# [ASSIGNMENT]
Set down again exactly the lines of the listing below that fall between the line holding "Would you kindly give the outline mask of the red" and the line holding "Would you kindly give the outline mask of the aluminium", inclusive.

# [RECORDS FOR THE TASK]
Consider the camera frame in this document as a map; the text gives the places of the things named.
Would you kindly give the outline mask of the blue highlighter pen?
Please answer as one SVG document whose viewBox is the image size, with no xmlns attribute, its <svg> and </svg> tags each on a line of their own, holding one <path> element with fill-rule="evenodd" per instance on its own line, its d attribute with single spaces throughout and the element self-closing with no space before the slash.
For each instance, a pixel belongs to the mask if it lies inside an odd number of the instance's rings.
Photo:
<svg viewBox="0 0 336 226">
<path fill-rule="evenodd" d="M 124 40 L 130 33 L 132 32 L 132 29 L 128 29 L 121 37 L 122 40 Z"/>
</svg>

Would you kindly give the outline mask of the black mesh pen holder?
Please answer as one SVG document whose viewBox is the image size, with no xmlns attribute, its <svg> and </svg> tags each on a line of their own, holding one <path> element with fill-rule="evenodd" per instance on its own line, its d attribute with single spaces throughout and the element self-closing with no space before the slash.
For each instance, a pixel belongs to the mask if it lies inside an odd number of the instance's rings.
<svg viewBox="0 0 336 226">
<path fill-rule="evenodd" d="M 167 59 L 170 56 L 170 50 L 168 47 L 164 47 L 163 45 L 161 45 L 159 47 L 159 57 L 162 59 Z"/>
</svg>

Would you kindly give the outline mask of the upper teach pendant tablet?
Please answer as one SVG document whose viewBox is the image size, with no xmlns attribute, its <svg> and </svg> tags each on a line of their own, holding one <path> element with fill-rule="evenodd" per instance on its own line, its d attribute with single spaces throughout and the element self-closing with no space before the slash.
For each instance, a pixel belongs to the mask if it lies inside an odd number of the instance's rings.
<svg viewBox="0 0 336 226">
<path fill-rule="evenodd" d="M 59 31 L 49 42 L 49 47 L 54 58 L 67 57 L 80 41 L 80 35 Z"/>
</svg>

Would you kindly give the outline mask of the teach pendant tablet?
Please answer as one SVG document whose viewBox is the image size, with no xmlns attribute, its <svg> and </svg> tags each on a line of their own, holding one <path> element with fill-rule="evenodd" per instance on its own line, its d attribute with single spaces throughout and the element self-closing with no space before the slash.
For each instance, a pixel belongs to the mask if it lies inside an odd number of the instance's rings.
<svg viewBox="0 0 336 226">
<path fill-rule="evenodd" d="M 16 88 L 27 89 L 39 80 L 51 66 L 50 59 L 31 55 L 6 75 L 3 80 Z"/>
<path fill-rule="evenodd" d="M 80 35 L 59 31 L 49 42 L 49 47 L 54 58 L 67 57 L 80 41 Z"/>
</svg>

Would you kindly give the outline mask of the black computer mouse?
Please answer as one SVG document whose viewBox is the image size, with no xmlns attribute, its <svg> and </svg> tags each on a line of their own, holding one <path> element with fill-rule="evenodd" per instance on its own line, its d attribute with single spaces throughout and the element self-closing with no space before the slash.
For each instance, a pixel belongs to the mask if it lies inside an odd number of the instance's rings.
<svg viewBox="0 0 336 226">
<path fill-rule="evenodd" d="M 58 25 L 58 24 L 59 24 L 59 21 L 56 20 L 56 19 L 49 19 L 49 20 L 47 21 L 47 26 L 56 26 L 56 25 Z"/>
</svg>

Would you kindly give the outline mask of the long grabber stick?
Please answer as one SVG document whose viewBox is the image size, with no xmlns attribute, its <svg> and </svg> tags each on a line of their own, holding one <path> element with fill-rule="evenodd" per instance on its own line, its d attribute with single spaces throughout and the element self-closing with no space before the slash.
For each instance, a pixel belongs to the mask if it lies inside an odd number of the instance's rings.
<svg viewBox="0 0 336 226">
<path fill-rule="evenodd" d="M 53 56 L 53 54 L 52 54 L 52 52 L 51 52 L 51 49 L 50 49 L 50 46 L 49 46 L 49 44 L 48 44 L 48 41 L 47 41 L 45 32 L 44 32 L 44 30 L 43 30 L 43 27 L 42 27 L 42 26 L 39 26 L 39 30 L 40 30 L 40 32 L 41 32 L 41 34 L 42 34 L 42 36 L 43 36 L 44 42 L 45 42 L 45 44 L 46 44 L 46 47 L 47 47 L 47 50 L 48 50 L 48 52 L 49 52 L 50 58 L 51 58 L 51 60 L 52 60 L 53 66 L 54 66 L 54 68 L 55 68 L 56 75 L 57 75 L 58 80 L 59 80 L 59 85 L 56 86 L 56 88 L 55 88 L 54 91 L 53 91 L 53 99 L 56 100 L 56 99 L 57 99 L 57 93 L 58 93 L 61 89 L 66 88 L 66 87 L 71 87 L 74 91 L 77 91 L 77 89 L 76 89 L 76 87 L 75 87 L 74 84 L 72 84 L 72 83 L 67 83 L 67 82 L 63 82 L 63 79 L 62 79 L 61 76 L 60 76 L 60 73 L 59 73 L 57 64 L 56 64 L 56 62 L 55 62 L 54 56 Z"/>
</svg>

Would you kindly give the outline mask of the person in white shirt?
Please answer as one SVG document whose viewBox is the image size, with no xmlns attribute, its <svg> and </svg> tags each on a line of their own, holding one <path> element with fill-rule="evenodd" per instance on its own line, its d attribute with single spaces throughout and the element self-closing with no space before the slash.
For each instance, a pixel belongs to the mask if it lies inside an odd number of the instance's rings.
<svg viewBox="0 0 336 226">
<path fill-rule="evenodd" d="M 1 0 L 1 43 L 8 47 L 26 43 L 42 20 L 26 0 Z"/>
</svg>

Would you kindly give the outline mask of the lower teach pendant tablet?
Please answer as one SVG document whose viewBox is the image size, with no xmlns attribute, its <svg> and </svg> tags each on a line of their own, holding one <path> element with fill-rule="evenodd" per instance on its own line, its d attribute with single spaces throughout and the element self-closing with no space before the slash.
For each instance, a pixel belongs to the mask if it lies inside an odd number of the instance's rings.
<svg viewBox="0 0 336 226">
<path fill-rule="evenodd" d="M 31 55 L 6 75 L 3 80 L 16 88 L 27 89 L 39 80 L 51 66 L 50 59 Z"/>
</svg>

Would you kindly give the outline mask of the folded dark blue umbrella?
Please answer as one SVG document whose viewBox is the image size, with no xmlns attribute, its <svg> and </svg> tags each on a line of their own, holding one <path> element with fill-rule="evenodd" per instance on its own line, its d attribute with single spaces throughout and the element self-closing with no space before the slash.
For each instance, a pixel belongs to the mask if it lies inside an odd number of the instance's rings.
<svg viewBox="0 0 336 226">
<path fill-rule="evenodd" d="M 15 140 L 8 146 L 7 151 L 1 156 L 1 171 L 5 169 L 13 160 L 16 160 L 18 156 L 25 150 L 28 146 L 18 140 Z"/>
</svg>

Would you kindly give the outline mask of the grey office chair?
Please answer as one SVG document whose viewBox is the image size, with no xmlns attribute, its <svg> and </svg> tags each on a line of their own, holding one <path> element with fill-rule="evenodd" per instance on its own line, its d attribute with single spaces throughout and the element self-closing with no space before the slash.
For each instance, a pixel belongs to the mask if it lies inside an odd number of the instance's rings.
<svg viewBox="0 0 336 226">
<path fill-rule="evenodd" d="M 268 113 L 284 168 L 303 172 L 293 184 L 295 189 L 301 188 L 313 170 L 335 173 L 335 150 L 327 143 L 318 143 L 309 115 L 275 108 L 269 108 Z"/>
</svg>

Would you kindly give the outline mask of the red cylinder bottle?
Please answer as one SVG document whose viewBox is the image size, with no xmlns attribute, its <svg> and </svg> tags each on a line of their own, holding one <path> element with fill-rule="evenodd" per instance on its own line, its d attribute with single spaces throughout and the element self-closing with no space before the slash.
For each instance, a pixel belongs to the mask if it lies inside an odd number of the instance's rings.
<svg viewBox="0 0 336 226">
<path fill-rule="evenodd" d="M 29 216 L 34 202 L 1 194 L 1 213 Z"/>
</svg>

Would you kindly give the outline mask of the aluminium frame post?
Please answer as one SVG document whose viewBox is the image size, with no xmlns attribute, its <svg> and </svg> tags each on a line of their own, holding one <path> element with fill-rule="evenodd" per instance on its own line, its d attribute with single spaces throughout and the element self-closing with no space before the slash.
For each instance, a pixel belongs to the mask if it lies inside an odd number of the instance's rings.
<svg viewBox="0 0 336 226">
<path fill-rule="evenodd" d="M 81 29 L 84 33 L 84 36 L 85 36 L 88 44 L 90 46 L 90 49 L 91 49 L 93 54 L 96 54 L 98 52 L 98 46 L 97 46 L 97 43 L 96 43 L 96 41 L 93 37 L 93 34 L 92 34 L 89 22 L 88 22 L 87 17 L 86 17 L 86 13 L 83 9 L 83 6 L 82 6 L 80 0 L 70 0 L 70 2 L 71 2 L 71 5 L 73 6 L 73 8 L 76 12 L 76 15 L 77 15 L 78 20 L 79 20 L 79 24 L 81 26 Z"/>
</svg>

# [ANSWER SECTION]
Would you kindly give the outline mask of the red cylinder bottle?
Please answer as one SVG document whose viewBox is the image size, with no xmlns attribute, its <svg> and </svg> tags each on a line of their own, holding one <path> element with fill-rule="evenodd" per instance on its own line, its d attribute with single spaces throughout and the element self-closing with no space before the slash.
For each instance, a pixel belongs to the mask if it lies inside an odd number of the instance's rings.
<svg viewBox="0 0 336 226">
<path fill-rule="evenodd" d="M 29 216 L 34 202 L 1 194 L 1 213 Z"/>
</svg>

Would you kindly give the outline mask of the aluminium frame post?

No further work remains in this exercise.